Christians can and should enter into politics. But following the example of the Beatitudes (Luke 7:20-38), so that people may become brothers and sisters, in justice and solidarity. At present, we see that this is the only way in order to have a “humane” life, without destroying each other. Christians know how to exercise power responsibly. But as a “lay” possibility of serving the community, not as a “clerical” occasion of unjustly prevailing over the others.
Sweden is a secular state which gives its citizen equal opportunities. In this case, I think that it has no difficulty in conceding a place for prayer to the Muslims. Since, however, we are dealing with a mosque which is financed by South Arabia, it can and should demand reciprocity of religious freedom for its citizens.

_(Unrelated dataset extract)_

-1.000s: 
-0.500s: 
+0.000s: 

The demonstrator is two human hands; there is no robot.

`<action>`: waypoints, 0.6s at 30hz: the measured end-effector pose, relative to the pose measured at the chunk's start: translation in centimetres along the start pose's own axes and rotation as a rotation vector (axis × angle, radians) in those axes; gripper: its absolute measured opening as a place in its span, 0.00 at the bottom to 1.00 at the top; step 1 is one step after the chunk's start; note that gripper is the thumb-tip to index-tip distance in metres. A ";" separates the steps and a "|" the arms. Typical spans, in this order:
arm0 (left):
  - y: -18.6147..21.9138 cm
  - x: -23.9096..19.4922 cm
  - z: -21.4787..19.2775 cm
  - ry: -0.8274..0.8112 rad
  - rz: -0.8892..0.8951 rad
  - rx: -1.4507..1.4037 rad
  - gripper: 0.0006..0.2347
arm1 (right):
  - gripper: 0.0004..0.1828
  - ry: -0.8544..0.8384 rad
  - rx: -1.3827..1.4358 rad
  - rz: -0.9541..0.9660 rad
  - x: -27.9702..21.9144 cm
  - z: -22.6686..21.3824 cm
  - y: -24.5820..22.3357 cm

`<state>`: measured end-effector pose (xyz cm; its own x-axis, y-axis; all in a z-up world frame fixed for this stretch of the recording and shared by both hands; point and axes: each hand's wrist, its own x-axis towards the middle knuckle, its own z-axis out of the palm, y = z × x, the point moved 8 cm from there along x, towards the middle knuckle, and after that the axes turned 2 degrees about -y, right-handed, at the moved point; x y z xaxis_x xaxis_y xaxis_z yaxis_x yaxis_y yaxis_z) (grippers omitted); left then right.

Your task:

The monks Giustiniani and Quirini, in their 1513 book about the reform of the Church (Libellus ad Leonem X, only published in 1995!), recommended not to make crusades against the Moors of Northern Africa. They were Christians who had been forced to become Muslims. Missionaries should be sent to them: if they would accept them, so much the better; otherwise, the missionaries would become martyrs like Jesus. They, however, recommended to the European sovereigns a crusade against the Turks. But not for the reason of faith, but in order to defend freedom because it is more important than faith: without freedom there cannot be faith! This is good for the state, not for the Church which is free only if it knows how to love like its Lord.